The first thing I thought of was the TV movie adaptation with Ernest Borgnine and the actor who played John-Boy in the Waltons. Only the unfortunate soldier hadn’t been hit by an artillery shell, he had inhaled gas and was hacking his lungs out with the most God-awful sound.
i remember the mash tv series and triage and i *thought * i remember hearing during the series that it was only used during the korean war, not having been developed earlier.
that being a tv series, it be completely fabricated. so, is that true, war historians among us? without taking the time to research it myself (lazy), does anybody know IF triage was used during the second world war? i have no idea.
Don’t have any cites, but wouldn’t the concept of triage would arise naturally, whether explicitly called that or not, the moment you have a limited number of medical personnel designated to treat a large number of wounded.
I’d frankly be surprised if it hadn’t been practiced before WWII.
Could be wrong though.
I thought that most amputations were done as you described- Big men holding down the patient until the doctor was done with his work- but after I toured Chimborazo Hospital a couple of weeks ago, I learned that was not the case.
While morphine was in short supply at times, chloroform was not. According to the displays and talking with the guide, there were not really that many of those gruesome amputations in the field. It was pretty much an assembly line: Patient is laid out on the table, given chloroform through a cloth or device made to keep the vapors on the patient (lest you end up with a surgeon knocked out on the floor), the procedure was done and stitched about the time the patient began to come around. Patient was removed, and the process began anew. The guide said that undoubtedly there were patients who had to have procedures done without benefit of anesthesia, but that they were very few and far between.
It was very cool to see some of the instruments they used- Far from being crude devices, these were very finely made tools. Apparently there was a high demand for instruments that were made in France, as they were of higher quality than those made in the U.S. Doctors were very proud of the tools they collected, and had very ornate cases for them.
I would presume this means triage.
Modern triage was invented by the French in the first world war. Even before that though they were doing primitive sorts of triage. During the Civil War, if you were shot in the head, chest, or stomach, you were set aside and doped up with morphine so that the field doctors could work on people that they could actually save. The French triage system invented in WWI also drew heavily on principles that the French developed during the Napoleonic wars.

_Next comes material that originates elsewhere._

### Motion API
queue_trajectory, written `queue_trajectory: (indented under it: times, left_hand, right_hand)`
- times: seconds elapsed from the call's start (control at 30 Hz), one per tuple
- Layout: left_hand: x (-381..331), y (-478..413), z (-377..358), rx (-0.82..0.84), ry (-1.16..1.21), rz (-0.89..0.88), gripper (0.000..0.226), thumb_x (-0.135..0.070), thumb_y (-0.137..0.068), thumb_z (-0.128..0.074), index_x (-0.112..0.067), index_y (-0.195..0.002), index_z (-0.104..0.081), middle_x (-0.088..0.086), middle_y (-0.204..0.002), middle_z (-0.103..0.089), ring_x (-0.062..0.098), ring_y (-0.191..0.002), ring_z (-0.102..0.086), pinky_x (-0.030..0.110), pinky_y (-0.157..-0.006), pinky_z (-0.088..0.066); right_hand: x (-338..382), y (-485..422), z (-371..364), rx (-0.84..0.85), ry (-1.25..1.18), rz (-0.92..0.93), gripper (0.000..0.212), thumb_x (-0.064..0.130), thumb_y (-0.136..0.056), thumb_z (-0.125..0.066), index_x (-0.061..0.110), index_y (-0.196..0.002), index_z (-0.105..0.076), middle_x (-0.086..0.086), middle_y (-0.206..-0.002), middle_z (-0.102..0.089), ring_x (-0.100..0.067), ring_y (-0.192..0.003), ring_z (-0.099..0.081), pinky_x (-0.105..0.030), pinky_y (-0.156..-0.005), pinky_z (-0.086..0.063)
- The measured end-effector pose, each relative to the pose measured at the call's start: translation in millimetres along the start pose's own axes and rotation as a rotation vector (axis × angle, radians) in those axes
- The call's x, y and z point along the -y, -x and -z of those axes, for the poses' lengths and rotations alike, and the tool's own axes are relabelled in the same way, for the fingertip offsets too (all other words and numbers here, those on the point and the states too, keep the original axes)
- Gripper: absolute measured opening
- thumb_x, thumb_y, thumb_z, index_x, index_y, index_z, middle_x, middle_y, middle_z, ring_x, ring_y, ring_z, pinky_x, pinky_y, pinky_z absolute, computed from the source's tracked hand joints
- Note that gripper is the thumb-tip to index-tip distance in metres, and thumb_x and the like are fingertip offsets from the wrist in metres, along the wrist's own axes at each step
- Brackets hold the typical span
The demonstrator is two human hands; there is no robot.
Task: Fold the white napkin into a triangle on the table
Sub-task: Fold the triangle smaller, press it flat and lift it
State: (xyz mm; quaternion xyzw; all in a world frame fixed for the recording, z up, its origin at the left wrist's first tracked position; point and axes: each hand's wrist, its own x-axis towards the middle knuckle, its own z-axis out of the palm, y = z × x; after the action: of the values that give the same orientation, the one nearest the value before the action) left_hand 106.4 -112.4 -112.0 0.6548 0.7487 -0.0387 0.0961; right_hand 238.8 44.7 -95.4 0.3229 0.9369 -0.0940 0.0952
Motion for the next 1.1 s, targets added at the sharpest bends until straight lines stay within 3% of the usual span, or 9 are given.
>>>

Triage is used during all medical emergencies of sufficient scale, and has been used since WWI (and its principles were developed during the Napoleonic wars). Quercus’s description is not inaccurate, but it’s better to say that transportation from the battlefield was rationed to those whose survival depended on it; those who would live, regardless of treatment, and those who would die, regardless of treatment, stayed at the front.
Another consideration in triage is that the third group includes those whose injuries are bad enough to require constant attention. If a doctor or medic can’t treat you and move on, even starting treatment will eventually kill several who might have been saved.